Having undergone transition from authoritarianism to democracy in 2010, Myanmar's ‘disciplined' democracy is on move since the first free and fair democratic elections in 2015 held after a gap of six decades. However, in its current phase of transition, on the one hand it is facing the daunting task of re-building its institutions, while on the other, the forces of the past remain powerful demanding a delicate balancing and thoughtful compromises both from the wielders of past regime and the present leadership.

The New government in Myanmar remains deeply entangled amidst the tussle between the hardliners and soft-liners in the authority. This is visible in both the military as well as the democratic camp. The hardliners in the military are more concerned about securing their position and seats in the parliament and the Cabinet whereas reformists are providing space for democracy to blossom though it is still in its nascent stage. However, what is more alarming is that the reform process in Myanmar is scarred by reformists and the hardliners in the democratic camp as well. The National League for Democracy (NLD) suffers from a lack of professionalism and centralised structure. There has been a strong discontentment amongst its members during the pre-election phase on the issue of selection of candidates and distribution of party tickets; this has further deepened in the post-election scenario owing to the distribution and allocation of ministerial portfolios.

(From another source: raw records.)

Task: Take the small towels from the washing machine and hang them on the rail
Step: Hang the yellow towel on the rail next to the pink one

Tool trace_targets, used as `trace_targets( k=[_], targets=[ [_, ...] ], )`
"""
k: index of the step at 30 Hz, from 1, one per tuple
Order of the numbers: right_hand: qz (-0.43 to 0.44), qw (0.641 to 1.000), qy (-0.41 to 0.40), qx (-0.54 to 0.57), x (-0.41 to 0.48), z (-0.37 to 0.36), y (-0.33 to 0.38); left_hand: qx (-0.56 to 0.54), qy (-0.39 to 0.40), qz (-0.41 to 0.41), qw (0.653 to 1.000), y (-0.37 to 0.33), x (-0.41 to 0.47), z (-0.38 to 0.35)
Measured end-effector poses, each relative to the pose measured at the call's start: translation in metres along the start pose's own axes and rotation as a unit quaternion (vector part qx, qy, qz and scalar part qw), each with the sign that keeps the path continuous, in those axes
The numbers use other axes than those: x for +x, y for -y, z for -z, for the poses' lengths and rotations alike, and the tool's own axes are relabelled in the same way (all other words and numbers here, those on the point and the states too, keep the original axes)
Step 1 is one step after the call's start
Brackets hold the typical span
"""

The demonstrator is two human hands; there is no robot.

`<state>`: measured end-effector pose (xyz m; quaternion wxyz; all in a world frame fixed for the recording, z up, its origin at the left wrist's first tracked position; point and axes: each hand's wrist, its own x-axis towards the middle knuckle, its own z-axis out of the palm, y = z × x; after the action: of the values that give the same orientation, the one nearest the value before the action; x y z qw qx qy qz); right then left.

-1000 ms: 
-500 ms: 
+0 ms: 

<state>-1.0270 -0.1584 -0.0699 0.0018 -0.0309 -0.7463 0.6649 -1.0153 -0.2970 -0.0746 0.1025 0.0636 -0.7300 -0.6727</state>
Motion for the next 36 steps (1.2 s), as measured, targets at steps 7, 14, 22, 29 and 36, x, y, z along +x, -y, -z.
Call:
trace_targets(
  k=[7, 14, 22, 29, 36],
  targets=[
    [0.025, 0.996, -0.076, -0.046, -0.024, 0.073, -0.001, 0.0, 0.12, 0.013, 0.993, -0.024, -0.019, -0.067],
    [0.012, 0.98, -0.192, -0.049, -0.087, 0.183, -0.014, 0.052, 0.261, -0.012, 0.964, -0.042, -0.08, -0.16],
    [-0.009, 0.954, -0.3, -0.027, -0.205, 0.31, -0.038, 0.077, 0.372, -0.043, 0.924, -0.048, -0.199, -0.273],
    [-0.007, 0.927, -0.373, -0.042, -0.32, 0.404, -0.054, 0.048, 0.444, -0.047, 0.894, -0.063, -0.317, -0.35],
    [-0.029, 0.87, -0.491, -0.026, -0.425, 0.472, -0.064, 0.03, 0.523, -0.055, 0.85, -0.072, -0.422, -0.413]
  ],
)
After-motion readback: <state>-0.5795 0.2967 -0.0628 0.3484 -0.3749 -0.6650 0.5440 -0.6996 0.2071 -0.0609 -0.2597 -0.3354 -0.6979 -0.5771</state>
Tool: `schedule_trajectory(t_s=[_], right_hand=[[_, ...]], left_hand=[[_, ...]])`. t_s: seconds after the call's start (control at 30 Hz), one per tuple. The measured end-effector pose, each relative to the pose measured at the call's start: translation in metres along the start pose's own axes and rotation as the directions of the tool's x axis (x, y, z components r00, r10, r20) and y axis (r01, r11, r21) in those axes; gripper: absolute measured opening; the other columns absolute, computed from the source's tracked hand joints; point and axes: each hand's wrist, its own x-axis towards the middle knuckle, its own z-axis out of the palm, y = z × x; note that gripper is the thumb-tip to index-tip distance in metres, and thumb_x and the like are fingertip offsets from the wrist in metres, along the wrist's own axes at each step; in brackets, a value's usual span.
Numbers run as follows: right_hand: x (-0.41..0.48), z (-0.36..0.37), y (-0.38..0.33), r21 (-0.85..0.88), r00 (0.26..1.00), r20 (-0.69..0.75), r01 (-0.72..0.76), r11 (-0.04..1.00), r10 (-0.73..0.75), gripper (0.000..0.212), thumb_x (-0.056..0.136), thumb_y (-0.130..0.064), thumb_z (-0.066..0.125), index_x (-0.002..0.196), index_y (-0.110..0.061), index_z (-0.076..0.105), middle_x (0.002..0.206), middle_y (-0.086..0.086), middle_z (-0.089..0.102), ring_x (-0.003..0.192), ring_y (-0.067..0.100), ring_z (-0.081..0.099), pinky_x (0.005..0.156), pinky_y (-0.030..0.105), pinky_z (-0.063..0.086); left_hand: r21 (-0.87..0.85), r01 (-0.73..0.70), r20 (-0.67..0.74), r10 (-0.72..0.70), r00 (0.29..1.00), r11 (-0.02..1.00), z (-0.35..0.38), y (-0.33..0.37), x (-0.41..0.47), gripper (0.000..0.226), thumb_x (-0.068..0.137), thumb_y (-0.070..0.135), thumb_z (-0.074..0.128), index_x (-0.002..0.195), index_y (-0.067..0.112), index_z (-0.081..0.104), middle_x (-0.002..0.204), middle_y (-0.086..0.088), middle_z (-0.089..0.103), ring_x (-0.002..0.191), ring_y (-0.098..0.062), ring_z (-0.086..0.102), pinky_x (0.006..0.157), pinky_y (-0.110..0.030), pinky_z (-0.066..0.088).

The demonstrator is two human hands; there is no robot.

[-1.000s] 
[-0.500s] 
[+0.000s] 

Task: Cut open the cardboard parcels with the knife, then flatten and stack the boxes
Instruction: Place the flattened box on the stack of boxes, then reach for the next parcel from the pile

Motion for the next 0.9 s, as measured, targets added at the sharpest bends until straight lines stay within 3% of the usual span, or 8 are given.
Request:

The complicated and delicate relationship between the military and Aung San Suu Kyi has been the bedrock of the current reform process in Myanmar. Any strain in this relationship is going to adversely affect the transition process in the country. The changing political dynamics with the entry of Aung San Suu Kyi and her party in parliament is going to shape the future of political transformation in Myanmar. Her entry in parliament has been a means of legitimising the regime's mandate to govern and enhance its own reform credentials. The military needs her in parliament to bolster its authority in the government. However, Aung San Suu Kyi needs the military perhaps more than anyone else if she is to advance politically and amend the Constitution, given that a quarter of seats are reserved for the military in parliament. Therefore, any effort to amend the Constitution cannot disregard the role and support of the military officers present in parliament.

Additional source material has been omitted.